Crusting Buttercream Not Crusting?

Decorating By trishalynn0708 Updated 12 Jul 2012 , 6:05pm by icer101

trishalynn0708 Posted 12 Jul 2012 , 3:26pm
post #1 of 6

The last few time's I have made buttercream it hasn't been crusting.. The last thing I have made is roses and they were made out of all shortening, so they should have crusted well.. I have not had this problem before and have been doing cakes a long time....

Can anyone tell me what's going on? I need stiff roses!

5 replies
icer101 Posted 12 Jul 2012 , 3:58pm
post #2 of 6

Hi, could you tell us the recipe you are using? That might help us to help you.

trishalynn0708 Posted 12 Jul 2012 , 4:06pm
post #3 of 6
Originally Posted by icer101

Hi, could you tell us the recipe you are using? That might help us to help you.

Sure.. I have 2 that i've been using... I have used both many times and i'm not sure what i'm doing now but I can't even use the VIVA method with them..

1 cup shortening
1 bag powdered sugar
2 tsp vanilla
2-4 tbsp milk

The other one is:
2 lbs. sifted powdered sugar
1/2 cup or 1 stick butter, softened.
1-1/2 cups solid vegetable shortening
2 tbsp. clear vanilla extract
1/3 cup water for icing cake -OR- 1/4 cup for stiff consistency.
1/4 tsp. almond extract

The 2nd one is an actual crusting buttercream.. The first few times i've made it it crusted great but now it doesn't crust.. Like I said.. I haven't had this happen before.

BakingIrene Posted 12 Jul 2012 , 5:15pm
post #4 of 6

Well, it's been really really humid since mid-June.

Maybe that has something to do with stuff not drying as fast?

DeniseNH Posted 12 Jul 2012 , 5:51pm
post #5 of 6

Since they changed the recipe for Crisco, they say a quick fix is to add a heaping tablespoon full of plain old white flour to the mixing bowl and it helps to make the icing stiffer (absorbs some of the grease from the new Cricso).
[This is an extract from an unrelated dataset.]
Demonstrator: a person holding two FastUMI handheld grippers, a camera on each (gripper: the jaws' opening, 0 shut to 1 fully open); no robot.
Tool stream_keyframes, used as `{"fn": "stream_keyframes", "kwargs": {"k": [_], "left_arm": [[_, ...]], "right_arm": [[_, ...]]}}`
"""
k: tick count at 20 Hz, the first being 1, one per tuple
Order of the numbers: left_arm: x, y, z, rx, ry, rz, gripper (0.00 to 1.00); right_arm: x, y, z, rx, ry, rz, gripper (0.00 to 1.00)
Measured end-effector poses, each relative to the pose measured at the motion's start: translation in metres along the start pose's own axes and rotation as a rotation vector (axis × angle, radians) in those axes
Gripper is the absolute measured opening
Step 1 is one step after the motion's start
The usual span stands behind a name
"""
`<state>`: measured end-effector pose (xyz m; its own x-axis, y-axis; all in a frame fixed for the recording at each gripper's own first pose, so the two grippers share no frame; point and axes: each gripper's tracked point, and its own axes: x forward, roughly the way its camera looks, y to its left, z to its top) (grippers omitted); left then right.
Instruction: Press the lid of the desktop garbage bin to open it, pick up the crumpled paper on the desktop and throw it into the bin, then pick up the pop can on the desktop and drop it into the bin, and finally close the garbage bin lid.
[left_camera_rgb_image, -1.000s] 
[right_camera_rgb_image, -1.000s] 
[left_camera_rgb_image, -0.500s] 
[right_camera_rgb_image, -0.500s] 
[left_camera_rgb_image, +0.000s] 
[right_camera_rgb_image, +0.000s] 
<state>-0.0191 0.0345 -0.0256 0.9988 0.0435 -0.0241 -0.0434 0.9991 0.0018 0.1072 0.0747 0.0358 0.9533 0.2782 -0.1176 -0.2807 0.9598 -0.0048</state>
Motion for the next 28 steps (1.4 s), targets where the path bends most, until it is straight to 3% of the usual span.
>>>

That's how I'm making my icing today (along with Hi-Ratio shortening and flour).

icer101 Posted 12 Jul 2012 , 6:05pm
post #6 of 6

Your recipes seem ok, Just the heat i guess, when i make american b/c , i use hi-ration shortening and i use heavy whipping cream instead of water or milk. Mine crusts all the time and i can make flowers of all kinds.I will beat it on med-high speed at the end of everything coming together for another 8-10 minutes.